In this meet, I’ll only be doing the bench press and deadlift because I’m not really sure about my squat (but I promised the boys I’ll squat next time). In addition, all competitors are divided into body weights and ages. For example, I will compete in the super heavyweight (over 230 pounds) sub-masters (ages 33 to 39). This means that when it comes to awarding the best lifts, my direct competitors will share the same categories with me. Although this is beginning to change with the inclusion of more trans people in powerlifting, the competition is similar to competition in any other sport in that it is segregated by gender. I don’t identify as a woman, but I will also be in that division because I don’t have the ability to compete as non-binary.

When Brendan suggested we get together in August and record parts of our trip as Patreon-only episodes for our podcast, Fat guy, poor guy, I was hesitant for several reasons, not least the fact that I had to compete in the women’s division. While I understand the special reasons and tensions that make it difficult to separate strength sports, I don’t know that I will be able to fully analyze the feelings associated with competing in the women’s division until the meet is over and I can begin to process it. Other than that, my hesitancy mostly stemmed from the fact that, again, I really didn’t expect to be here and, also, I couldn’t help but feel like I shouldn’t be here in the first place. A year and some change in powerlifting was nothing compared to the people I know who have spent years and years working on this, improving their strength and lifting, and just putting the time and dedication into it all in the way that I felt like I am alone. I don’t completely agree with the idea of ​​impostor syndrome, but it feels so weird that something like this has come up about something I never thought I’d think about in my entire life. I told Brendan I’d talk to Vinny about it, but mostly I was trying to buy time until a few days later when I reluctantly agreed to do the meeting.

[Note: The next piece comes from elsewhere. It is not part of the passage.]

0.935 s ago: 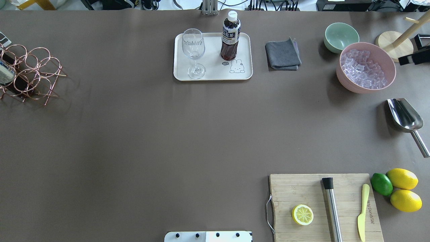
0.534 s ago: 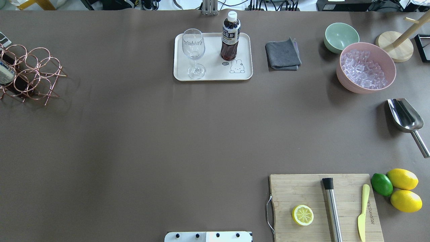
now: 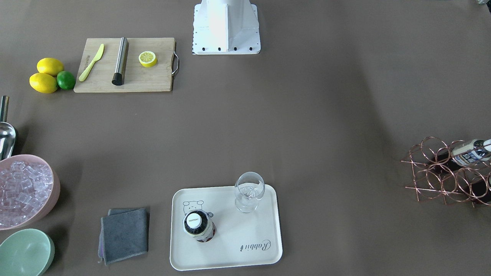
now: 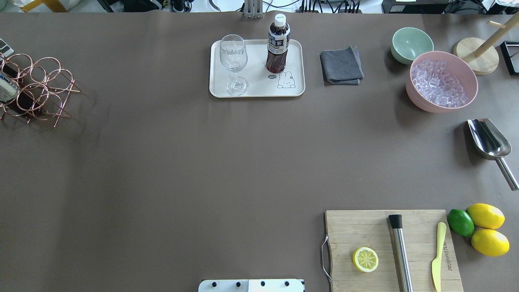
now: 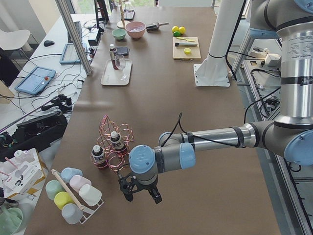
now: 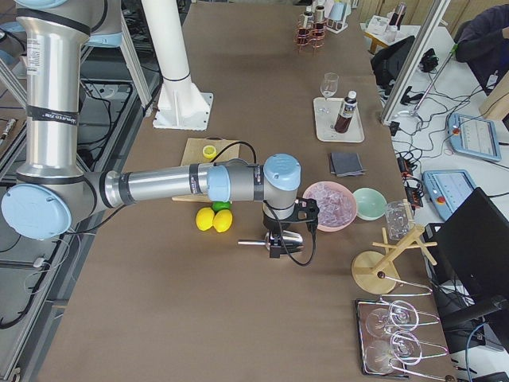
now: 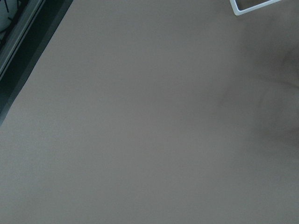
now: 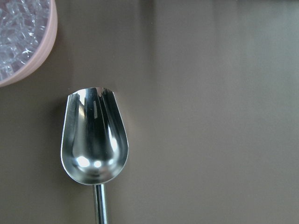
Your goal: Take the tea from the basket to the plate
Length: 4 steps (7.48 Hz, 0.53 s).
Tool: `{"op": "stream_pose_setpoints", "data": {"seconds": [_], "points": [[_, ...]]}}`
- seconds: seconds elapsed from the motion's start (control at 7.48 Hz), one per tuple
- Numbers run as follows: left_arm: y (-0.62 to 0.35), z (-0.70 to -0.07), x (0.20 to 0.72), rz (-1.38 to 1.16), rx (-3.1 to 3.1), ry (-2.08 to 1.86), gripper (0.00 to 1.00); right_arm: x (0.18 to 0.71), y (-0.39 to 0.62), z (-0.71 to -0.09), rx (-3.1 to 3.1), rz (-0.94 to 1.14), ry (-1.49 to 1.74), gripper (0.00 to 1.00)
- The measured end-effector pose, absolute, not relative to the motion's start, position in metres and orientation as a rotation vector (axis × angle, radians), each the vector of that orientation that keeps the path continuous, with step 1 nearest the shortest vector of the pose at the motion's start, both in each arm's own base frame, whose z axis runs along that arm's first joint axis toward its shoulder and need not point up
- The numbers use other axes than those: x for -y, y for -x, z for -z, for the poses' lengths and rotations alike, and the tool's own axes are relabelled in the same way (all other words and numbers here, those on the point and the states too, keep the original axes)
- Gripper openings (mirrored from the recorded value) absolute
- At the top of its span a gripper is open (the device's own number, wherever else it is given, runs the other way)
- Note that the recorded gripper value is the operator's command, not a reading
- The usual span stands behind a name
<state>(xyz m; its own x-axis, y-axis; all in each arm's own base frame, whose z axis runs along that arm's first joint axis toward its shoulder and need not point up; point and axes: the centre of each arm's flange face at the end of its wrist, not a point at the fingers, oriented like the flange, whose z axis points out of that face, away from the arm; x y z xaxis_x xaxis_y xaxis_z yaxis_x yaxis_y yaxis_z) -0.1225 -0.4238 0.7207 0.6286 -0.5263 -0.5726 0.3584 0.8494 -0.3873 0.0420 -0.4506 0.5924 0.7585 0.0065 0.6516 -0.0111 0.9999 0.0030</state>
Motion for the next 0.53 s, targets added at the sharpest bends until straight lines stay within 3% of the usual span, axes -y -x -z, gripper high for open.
{"op": "stream_pose_setpoints", "data": {"seconds": [0.53], "points": [[0.079, -0.744, 0.458, 0.420, -0.706, 0.299, 0.98, 0.446, -0.047, -0.621, 0.695, -0.044, 0.068, 1.00]]}}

We started training for it almost immediately, and even though I had already agreed (and paid) to do it, I still felt very uneasy about having to compete for a while. Then something Vinny said to me kind of shook me out of how self-conscious I felt about it: A year is a long time. You come here every week, four days a week, and nothing gets in the way of that for over a year. If you break it down, that’s a lot. And that’s what commitment is. You are now a part of this community like everyone else.

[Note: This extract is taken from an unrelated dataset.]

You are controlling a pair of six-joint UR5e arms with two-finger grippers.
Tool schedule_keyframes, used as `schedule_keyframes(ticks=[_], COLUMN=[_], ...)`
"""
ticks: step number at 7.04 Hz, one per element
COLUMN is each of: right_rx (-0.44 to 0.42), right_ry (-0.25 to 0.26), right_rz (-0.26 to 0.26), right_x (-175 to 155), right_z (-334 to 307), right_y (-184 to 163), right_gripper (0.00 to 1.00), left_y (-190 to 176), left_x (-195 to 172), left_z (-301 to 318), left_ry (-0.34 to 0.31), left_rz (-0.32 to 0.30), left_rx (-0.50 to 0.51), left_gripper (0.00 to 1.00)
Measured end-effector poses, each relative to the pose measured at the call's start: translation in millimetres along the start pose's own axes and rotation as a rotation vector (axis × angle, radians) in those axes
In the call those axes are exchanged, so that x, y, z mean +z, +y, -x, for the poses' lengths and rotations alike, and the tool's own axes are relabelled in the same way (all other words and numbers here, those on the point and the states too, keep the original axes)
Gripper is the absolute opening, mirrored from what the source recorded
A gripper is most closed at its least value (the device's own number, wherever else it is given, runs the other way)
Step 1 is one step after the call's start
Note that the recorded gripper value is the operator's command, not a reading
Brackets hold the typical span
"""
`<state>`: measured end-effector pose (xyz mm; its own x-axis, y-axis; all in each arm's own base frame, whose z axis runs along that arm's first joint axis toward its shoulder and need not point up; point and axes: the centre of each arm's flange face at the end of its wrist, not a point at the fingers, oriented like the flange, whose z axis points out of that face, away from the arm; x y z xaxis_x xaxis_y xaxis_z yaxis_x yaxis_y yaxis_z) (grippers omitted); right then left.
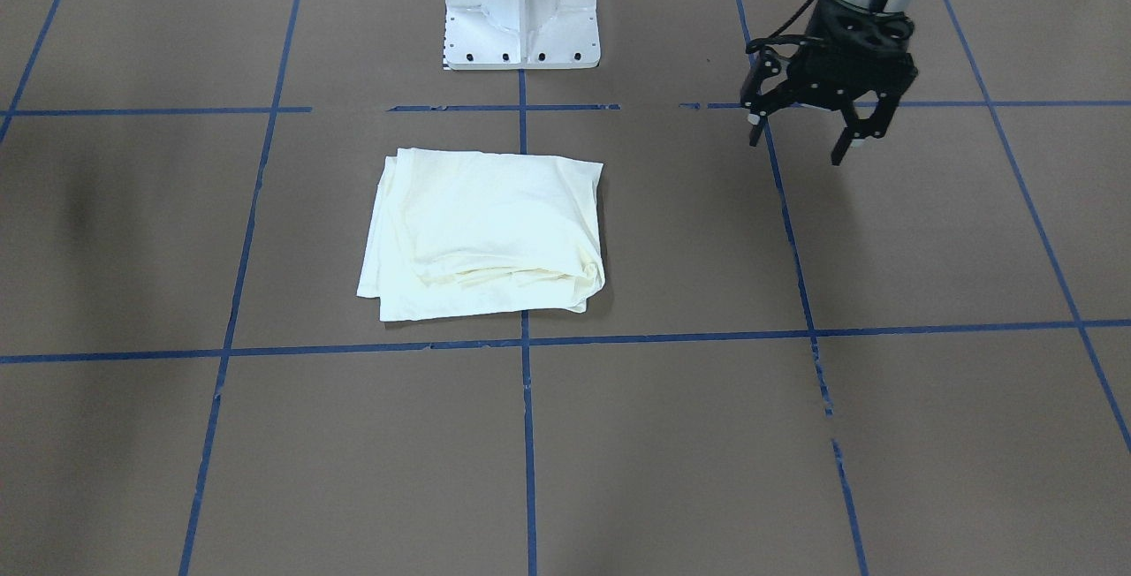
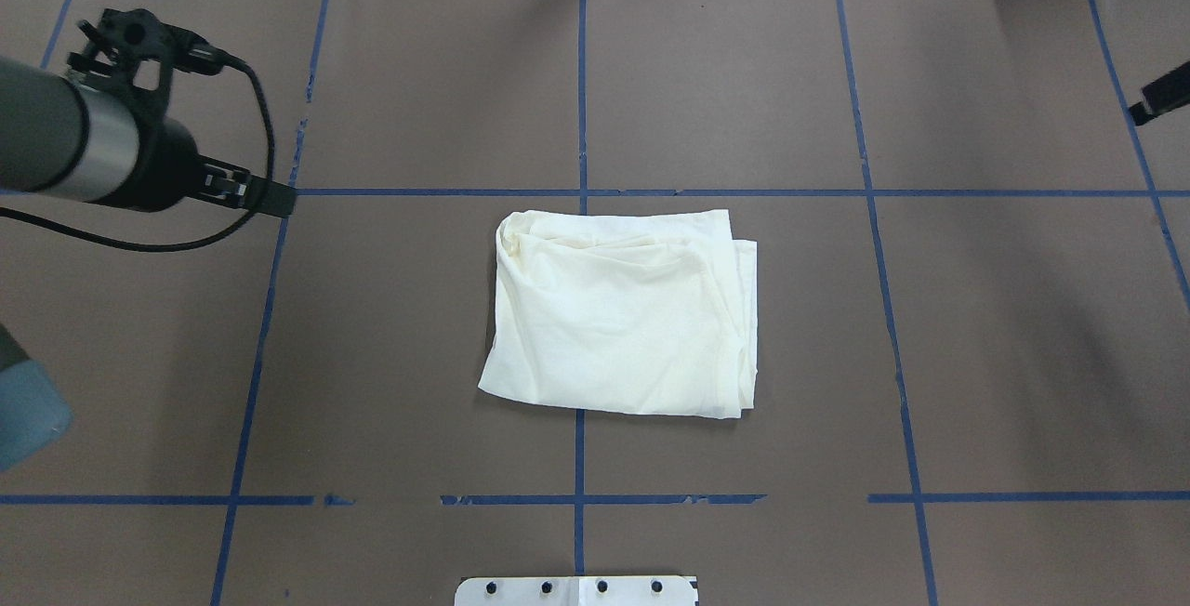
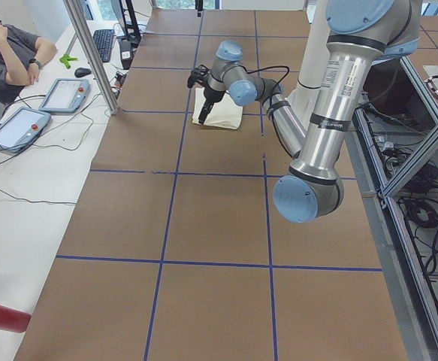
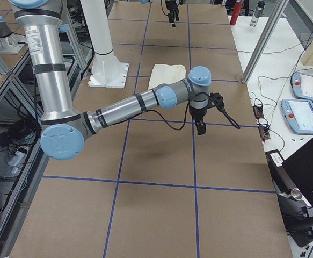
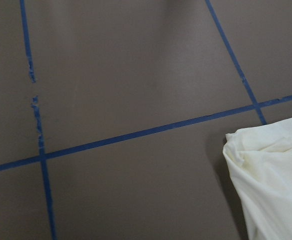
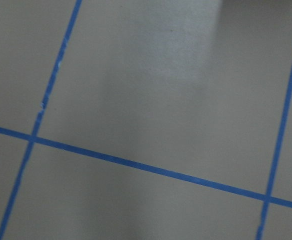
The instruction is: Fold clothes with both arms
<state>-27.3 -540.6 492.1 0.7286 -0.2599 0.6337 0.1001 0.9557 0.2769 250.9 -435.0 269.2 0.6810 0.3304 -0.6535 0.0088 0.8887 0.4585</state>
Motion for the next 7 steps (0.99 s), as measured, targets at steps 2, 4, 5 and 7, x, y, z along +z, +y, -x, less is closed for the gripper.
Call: schedule_keyframes(ticks=[2,4,5,7], right_rx=[-0.005,0.083,0.127,0.166], right_ry=[0.02,-0.008,-0.05,-0.081], right_rz=[0.062,0.121,0.135,0.131], right_x=[15,31,35,33], right_z=[-82,-119,-124,-133], right_y=[74,137,153,168], right_gripper=[1.0,1.0,1.0,1.0], left_y=[16,78,110,159], left_x=[-29,-38,-30,-32], left_z=[126,263,318,402], left_ry=[-0.043,-0.064,-0.084,-0.086], left_rz=[0.063,0.174,0.221,0.255], left_rx=[0.119,0.023,-0.063,-0.099], left_gripper=[1.0,1.0,1.0,1.0])
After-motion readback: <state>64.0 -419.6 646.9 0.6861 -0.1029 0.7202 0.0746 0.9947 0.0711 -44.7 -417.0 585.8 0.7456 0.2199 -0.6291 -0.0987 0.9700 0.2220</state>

That’s when it finally clicked: It was easy for me to go all-in on this because, of course, I liked to work, but also because of the culture, the skill, and especially the community of our small strength gym that made me do the hard work of strengthening some of the most fun I’ve ever had in sports. And really, powerlifting hasn’t changed much since its early roots in circuses and freak shows: powerlifters exist and compete on the fringes of the sports themselves, and the people who are drawn to the fringes tend to have some freakish qualities as well. That’s another aspect of this that I think makes it easier to be in the gym. You’re just hanging out with other misfits like you who participate in this sport that’s specifically designed for misfits anyway. Unlike most sports and, indeed, most places we have to be in our lives, many of us have the opportunity to show up in our weight gyms as our full selves, whether we’re beginners or pros, super educated or just learning, unsure of what to do or fully organized with a plan and quickly integrate into those communities because of the shared desire to get stronger and because so many people are just like us or have been like us at some point. The joy this new reality has given me is one I could never have prepared for. How could I possibly feel like I didn’t belong? People have been showing me for more than a year that everyone, including me, has space here.

Tomorrow I actually take the platform, the same platform as my brother Brendan, with our brother Vinny, who trains us and many other unfit people from our little strength gym competing with us to see what age and some changes my body has brought, my drive and my spirit. I’m so excited for what’s to come.